Song Meishu, Yang Zijiang, Parada-Cabaleiro Emilia, Jing Xin, Yamamoto Yoshiharu, Schuller Björn
Chair of Embedded Intelligence for Health Care and Wellbeing, University of Augsburg, Augsburg, Germany.
Educational Physiology Laboratory, The University of Tokyo, Tokyo, Japan.
Front Neurosci. 2023 Jun 15;17:1120311. doi: 10.3389/fnins.2023.1120311. eCollection 2023.
The Autonomous Sensory Meridian Response (ASMR) is a combination of sensory phenomena involving electrostatic-like tingling sensations, which emerge in response to certain stimuli. Despite the overwhelming popularity of ASMR in the social media, no open source databases on ASMR related stimuli are yet available, which makes this phenomenon mostly inaccessible to the research community; thus, almost completely unexplored. In this regard, we present the ASMR Whispered-Speech (ASMR-WS) database.
ASWR-WS is a novel database on whispered speech, specifically tailored to promote the development of ASMR-like unvoiced Language Identification (unvoiced-LID) systems. The ASMR-WS database encompasses 38 videos-for a total duration of 10 h and 36 min-and includes seven target languages (Chinese, English, French, Italian, Japanese, Korean, and Spanish). Along with the database, we present baseline results for unvoiced-LID on the ASMR-WS database.
Our best results on the seven-class problem, based on segments of 2s length, and on a CNN classifier and MFCC acoustic features, achieved 85.74% of unweighted average recall and 90.83% of accuracy.
For future work, we would like to focus more deeply on the duration of speech samples, as we see varied results with the combinations applied herein. To enable further research in this area, the ASMR-WS database, as well as the partitioning considered in the presented baseline, is made accessible to the research community.

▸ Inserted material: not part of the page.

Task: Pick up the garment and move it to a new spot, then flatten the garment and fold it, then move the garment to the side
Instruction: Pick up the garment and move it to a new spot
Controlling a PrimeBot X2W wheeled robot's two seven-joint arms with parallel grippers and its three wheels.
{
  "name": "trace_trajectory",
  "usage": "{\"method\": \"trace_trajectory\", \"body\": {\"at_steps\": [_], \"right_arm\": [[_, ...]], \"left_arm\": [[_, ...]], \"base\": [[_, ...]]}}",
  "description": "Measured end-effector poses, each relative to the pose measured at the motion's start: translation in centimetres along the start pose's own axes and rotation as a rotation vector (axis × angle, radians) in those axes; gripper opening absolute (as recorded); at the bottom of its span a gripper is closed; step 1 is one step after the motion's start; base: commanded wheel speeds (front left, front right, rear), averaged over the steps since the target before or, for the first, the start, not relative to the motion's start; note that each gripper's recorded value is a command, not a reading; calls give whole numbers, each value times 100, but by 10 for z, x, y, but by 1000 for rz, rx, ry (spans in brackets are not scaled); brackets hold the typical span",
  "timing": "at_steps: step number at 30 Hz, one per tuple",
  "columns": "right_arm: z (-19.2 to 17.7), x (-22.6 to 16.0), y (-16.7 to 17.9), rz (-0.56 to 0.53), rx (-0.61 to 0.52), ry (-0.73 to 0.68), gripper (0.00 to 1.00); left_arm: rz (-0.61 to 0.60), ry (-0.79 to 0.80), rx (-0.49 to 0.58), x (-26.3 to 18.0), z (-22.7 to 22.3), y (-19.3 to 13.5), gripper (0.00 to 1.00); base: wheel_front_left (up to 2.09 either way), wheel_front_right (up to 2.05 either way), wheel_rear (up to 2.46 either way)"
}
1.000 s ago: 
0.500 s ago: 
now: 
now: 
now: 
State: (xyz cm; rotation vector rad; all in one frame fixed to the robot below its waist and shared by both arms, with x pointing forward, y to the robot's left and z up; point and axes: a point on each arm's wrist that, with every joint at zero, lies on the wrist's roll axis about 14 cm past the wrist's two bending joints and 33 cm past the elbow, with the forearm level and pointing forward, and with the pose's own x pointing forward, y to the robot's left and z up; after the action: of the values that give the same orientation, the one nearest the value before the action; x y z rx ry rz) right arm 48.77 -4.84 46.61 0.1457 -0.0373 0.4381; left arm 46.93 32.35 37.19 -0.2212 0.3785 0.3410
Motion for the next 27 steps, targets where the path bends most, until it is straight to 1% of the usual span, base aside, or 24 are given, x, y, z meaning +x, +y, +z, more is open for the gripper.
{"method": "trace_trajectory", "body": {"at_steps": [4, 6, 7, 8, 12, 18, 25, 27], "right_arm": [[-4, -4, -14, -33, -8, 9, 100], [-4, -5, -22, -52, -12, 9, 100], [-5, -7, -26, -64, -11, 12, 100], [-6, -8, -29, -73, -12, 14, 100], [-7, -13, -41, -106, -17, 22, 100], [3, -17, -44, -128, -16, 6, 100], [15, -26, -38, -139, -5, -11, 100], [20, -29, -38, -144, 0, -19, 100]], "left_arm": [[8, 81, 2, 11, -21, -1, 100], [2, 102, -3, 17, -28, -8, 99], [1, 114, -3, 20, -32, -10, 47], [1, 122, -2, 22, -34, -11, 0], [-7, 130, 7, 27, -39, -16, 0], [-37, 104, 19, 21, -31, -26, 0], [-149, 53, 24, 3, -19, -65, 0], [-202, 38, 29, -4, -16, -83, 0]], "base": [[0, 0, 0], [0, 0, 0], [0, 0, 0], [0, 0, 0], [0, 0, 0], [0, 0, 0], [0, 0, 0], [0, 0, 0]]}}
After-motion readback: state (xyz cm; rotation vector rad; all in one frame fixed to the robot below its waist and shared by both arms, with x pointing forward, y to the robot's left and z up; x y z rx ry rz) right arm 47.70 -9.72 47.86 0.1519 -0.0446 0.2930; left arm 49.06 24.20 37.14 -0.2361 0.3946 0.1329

自主感觉经络反应(ASMR)是一种感觉现象的组合,涉及类似静电的刺痛感,它会因某些刺激而出现。尽管ASMR在社交媒体上广受欢迎,但尚未有与ASMR相关刺激的开源数据库,这使得研究界大多无法接触到这一现象,因此几乎完全未被探索。在这方面,我们展示了ASMR低语语音(ASMR-WS)数据库。
ASWR-WS是一个关于低语语音的新型数据库,专门为促进类似ASMR的无声语言识别(无声-LID)系统的发展而定制。ASMR-WS数据库包含38个视频,总时长为10小时36分钟,包括七种目标语言(中文、英文、法文、意大利文、日文、韩文和西班牙文)。除了该数据库,我们还展示了在ASMR-WS数据库上无声-LID的基线结果。
基于2秒长度的片段、CNN分类器和MFCC声学特征,我们在七类问题上的最佳结果实现了85.74%的未加权平均召回率和90.83%的准确率。
对于未来的工作,我们希望更深入地关注语音样本的时长,因为我们在此处应用的组合中看到了不同的结果。为了推动该领域的进一步研究,研究界可以使用ASMR-WS数据库以及本文基线中考虑的划分方式。